● Task to carry out: When you reach the line containing "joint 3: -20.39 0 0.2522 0" in the data below, reproduce it and every line that follows, exactly and without additions.

● Extracted entries:
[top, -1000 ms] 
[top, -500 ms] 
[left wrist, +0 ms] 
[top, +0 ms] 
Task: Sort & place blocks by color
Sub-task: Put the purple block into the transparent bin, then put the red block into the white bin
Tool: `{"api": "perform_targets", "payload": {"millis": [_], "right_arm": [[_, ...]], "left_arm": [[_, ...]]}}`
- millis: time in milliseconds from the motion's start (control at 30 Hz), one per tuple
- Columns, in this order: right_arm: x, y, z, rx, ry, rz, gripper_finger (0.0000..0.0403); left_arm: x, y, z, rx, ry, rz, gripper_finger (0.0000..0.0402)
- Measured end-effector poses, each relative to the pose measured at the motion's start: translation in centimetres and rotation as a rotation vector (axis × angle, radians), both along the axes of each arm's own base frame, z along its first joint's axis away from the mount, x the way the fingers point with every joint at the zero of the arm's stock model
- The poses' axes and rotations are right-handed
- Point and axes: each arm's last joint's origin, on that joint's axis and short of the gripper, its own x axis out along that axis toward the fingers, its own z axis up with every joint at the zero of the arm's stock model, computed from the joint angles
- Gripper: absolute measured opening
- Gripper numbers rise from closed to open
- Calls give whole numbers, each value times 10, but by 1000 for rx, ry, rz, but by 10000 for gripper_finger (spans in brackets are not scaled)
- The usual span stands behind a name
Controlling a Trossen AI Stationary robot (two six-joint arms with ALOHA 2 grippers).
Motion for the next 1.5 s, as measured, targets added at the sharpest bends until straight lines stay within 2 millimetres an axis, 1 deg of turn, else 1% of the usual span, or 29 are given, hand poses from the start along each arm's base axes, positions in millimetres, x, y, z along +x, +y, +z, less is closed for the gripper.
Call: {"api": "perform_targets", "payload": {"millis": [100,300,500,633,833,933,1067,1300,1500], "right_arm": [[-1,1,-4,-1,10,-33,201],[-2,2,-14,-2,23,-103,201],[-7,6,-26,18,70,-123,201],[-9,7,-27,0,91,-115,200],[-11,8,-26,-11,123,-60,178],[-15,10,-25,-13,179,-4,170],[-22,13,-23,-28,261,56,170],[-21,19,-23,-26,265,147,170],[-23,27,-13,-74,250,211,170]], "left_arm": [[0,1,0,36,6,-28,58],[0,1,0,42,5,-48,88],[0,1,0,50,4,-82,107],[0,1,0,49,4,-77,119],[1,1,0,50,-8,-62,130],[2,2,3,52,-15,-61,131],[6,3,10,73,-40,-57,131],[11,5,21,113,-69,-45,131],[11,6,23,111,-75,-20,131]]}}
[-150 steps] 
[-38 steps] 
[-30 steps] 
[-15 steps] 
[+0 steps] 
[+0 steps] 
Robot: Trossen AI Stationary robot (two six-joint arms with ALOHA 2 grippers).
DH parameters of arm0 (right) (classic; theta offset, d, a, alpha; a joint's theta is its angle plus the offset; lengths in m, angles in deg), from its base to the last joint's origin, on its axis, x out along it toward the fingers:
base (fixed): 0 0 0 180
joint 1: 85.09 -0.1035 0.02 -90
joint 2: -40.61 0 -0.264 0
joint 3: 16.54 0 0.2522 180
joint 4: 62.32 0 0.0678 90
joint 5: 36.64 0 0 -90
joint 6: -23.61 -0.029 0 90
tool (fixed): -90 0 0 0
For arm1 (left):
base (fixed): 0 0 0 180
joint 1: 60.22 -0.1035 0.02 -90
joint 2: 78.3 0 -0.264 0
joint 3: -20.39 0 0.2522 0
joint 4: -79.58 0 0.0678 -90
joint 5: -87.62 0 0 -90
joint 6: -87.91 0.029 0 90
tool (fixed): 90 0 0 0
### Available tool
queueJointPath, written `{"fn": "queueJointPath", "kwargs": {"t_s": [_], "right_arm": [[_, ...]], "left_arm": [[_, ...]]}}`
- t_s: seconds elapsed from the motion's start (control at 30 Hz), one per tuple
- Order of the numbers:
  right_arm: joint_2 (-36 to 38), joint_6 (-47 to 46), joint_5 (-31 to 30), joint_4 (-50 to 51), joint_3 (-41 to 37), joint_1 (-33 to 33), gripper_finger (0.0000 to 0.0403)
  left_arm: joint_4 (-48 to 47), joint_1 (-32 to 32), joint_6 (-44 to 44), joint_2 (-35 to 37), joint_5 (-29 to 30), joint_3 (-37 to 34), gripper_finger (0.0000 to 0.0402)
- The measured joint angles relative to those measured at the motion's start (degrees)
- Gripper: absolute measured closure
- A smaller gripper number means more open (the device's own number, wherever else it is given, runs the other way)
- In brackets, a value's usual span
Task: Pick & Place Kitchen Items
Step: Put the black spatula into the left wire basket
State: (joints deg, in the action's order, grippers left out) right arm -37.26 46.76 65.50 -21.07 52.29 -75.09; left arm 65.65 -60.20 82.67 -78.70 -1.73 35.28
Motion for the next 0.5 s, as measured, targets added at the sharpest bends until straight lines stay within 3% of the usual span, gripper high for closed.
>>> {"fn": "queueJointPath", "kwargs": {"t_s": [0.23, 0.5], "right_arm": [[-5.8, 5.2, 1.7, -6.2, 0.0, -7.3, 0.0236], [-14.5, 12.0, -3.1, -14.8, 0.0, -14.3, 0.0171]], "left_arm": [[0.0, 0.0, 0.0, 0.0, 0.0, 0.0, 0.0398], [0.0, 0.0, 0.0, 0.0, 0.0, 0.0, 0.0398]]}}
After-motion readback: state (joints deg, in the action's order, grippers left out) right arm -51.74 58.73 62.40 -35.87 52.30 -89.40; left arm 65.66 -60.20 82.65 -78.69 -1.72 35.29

● Your response:
joint 3: -20.39 0 0.2522 0
joint 4: -79.58 0 0.0678 -90
joint 5: -87.62 0 0 -90
joint 6: -87.91 0.029 0 90
tool (fixed): 90 0 0 0
### Available tool
queueJointPath, written `{"fn": "queueJointPath", "kwargs": {"t_s": [_], "right_arm": [[_, ...]], "left_arm": [[_, ...]]}}`
- t_s: seconds elapsed from the motion's start (control at 30 Hz), one per tuple
- Order of the numbers:
  right_arm: joint_2 (-36 to 38), joint_6 (-47 to 46), joint_5 (-31 to 30), joint_4 (-50 to 51), joint_3 (-41 to 37), joint_1 (-33 to 33), gripper_finger (0.0000 to 0.0403)
  left_arm: joint_4 (-48 to 47), joint_1 (-32 to 32), joint_6 (-44 to 44), joint_2 (-35 to 37), joint_5 (-29 to 30), joint_3 (-37 to 34), gripper_finger (0.0000 to 0.0402)
- The measured joint angles relative to those measured at the motion's start (degrees)
- Gripper: absolute measured closure
- A smaller gripper number means more open (the device's own number, wherever else it is given, runs the other way)
- In brackets, a value's usual span
Task: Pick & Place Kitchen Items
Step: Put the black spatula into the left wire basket
State: (joints deg, in the action's order, grippers left out) right arm -37.26 46.76 65.50 -21.07 52.29 -75.09; left arm 65.65 -60.20 82.67 -78.70 -1.73 35.28
Motion for the next 0.5 s, as measured, targets added at the sharpest bends until straight lines stay within 3% of the usual span, gripper high for closed.
>>> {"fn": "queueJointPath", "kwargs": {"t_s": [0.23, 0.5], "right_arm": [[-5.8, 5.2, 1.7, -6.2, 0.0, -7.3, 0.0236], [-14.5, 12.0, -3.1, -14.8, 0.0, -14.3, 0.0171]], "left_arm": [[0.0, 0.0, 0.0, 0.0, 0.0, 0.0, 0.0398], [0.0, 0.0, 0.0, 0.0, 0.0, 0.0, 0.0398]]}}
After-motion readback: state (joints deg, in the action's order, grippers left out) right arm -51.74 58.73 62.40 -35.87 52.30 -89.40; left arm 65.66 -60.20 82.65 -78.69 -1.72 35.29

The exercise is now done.